08-15-2008, 09:01 AM
Join Date: Jul 2008
Re: Casino for Wonderland? Not gone to the dogs yet.
A closer look at casinos
August 15, 2008
THE HOUSE may have killed Governor Patrick's casino gambling bill in March, but it didn't disprove the evidence that the licensing of three resort casinos would be a net benefit for Massachusetts. The latest forensic report comes from Spectrum Gaming Group, an independent research firm, which estimates Patrick's plan would generate about $1.5 billion in gross gambling revenues during the first year of operation.
Last winter's raucous debate on the issue pitted Patrick, a seemingly reluctant convert to the cause of casino gambling, against House Speaker Salvatore DiMasi, a passionate foe of casinos. At times, each side overstated its case. The Patrick administration exaggerated the potential number of construction jobs. DiMasi and casino opponents magnified the likely social costs, including compulsive gambling. But this month's Spectrum study and an earlier independent study sponsored by the Greater Boston Chamber of Commerce provide each side with plenty of objective analysis to consider.
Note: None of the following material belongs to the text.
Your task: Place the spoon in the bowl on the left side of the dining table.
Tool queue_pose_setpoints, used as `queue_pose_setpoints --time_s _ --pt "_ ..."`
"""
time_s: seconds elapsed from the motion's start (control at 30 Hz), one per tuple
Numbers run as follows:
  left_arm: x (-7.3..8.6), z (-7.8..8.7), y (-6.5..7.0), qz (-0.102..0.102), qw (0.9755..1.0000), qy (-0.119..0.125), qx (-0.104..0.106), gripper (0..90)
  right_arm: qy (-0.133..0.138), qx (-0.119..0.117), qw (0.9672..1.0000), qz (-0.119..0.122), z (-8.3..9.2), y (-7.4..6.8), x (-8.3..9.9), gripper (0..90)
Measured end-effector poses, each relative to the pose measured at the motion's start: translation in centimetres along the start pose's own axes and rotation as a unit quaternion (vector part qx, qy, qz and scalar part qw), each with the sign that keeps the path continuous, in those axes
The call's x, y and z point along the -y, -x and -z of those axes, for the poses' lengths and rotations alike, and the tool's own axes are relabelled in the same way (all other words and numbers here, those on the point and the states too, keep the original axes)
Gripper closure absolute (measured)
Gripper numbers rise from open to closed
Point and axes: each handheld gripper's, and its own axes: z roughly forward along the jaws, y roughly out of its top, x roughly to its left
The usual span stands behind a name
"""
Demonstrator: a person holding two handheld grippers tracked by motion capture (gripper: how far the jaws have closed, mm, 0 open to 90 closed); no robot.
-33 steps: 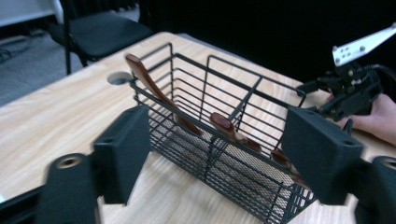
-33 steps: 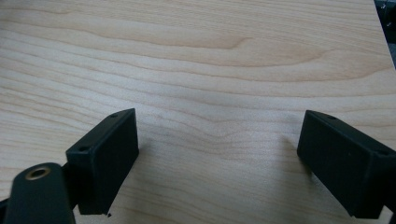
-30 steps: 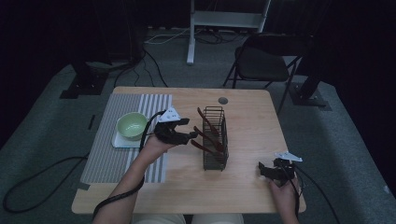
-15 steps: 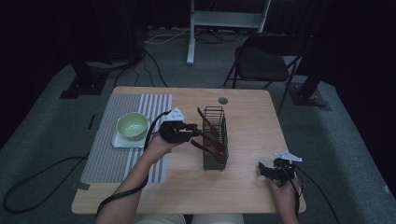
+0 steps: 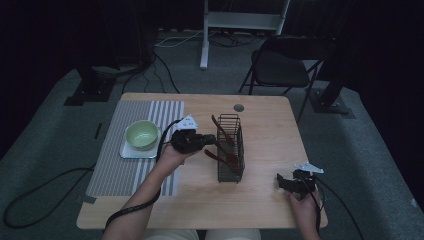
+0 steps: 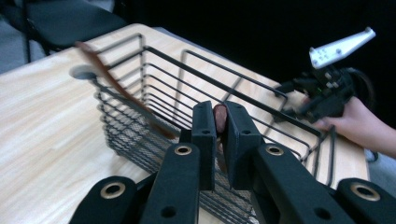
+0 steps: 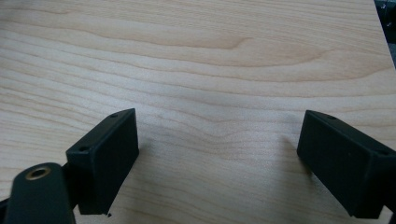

And with the Legislature out of formal session until January, members have plenty of time to digest the facts.
The Spectrum study supports the administration's basic assumption that casino gambling, if tightly regulated, deserves a place in the state's economy. Three well-placed destination casinos would attract $650 million to $900 million in casino spending from neighboring states and recover at least half of the $1.1 billion now spent by Massachusetts residents on casinos in Connecticut and Rhode Island, according to the study. The state could expect nearly $600 million in annual casino-related tax revenue, including meals and hotel taxes, and the creation of 20,000 new jobs. Social impacts, including traffic and other disruptions, are legitimate concerns. But they could be minimized with proper planning.
Mind the details
Patrick got the basics right, the report suggests. He sought to steer clear of undercapitalized slot machine parlors at racetracks and recognized the importance of including an Indian casino in his planning.
But the landscape keeps shifting. This week, for example, Suffolk Downs and Wonderland Greyhound Park formed a partnership that will be looking to build a resort-style casino in Boston. Such an urban casino could serve the city's convention trade. But it could also attract too many local "convenience" and problem gamblers instead of a broader and healthier demographic in search of destination casino amenities such as shows and restaurants.
If Patrick has any hope to convince the Legislature that casinos belong in Massachusetts, then he must gain lawmakers' confidence in his ability to negotiate the toughest deal with wily casino developers. The Spectrum study makes the essential point that public officials will enjoy a negotiating advantage only during the competitive bidding stage when industry officials will be anxious to prove that their presence will benefit the public. The study makes a powerful case that the state should insist up front on financial plans that advance job training and promote tourism and the convention business over convenience gambling. State officials should also stand firm on the need to protect the lottery, up to and including a requirement that casinos indemnify the lottery against any losses from casino competition.
Beware of false promises
The report issues another important warning - about casino operators who seek to win licenses by offering more than the proposed 27 percent tax rate on gambling proceeds set by the Patrick administration. Offers of higher rates are often a smokescreen for fewer jobs and other public benefits. When dealing with casinos, the most important skill is always to know when to walk away from the table.
The report's authors know all the angles played by casino developers. But the Patrick administration will need to show plenty of political skill to persuade DiMasi and other opponents that destination casinos can still be a good deal for Massachusetts. It's clear that Patrick's plan to use the tax proceeds from casino gambling for transportation infrastructure and modest property tax relief didn't resonate with the House. He will need a new strategy next year.
There are many unmet needs in state government, so Patrick has his pick of ways to show how the extra revenue would benefit Massachusetts. In June, for instance, he unveiled his Readiness Project - a major redesign of the state's public education system. The costs are still being worked out. But the prospect of generating hundreds of millions of dollars annually for education could alter the casino debate.
Patrick's casino effort failed this year, but a bill that offers clear benefits for Massachusetts while imposing strict discipline on casino developers might be the strong hand in 2009.
? Copyright 2008 The New York Times Company
A good clear article on the future politics of casinos. I, personally, think a big time casino would be a good addition. That being said, I don't live in Eastie or gamble much, I would like it more for the entertainment it could bring to the city and easy Blue line transport. I think if they kept the race track it could make horse racing big again, which would be fun.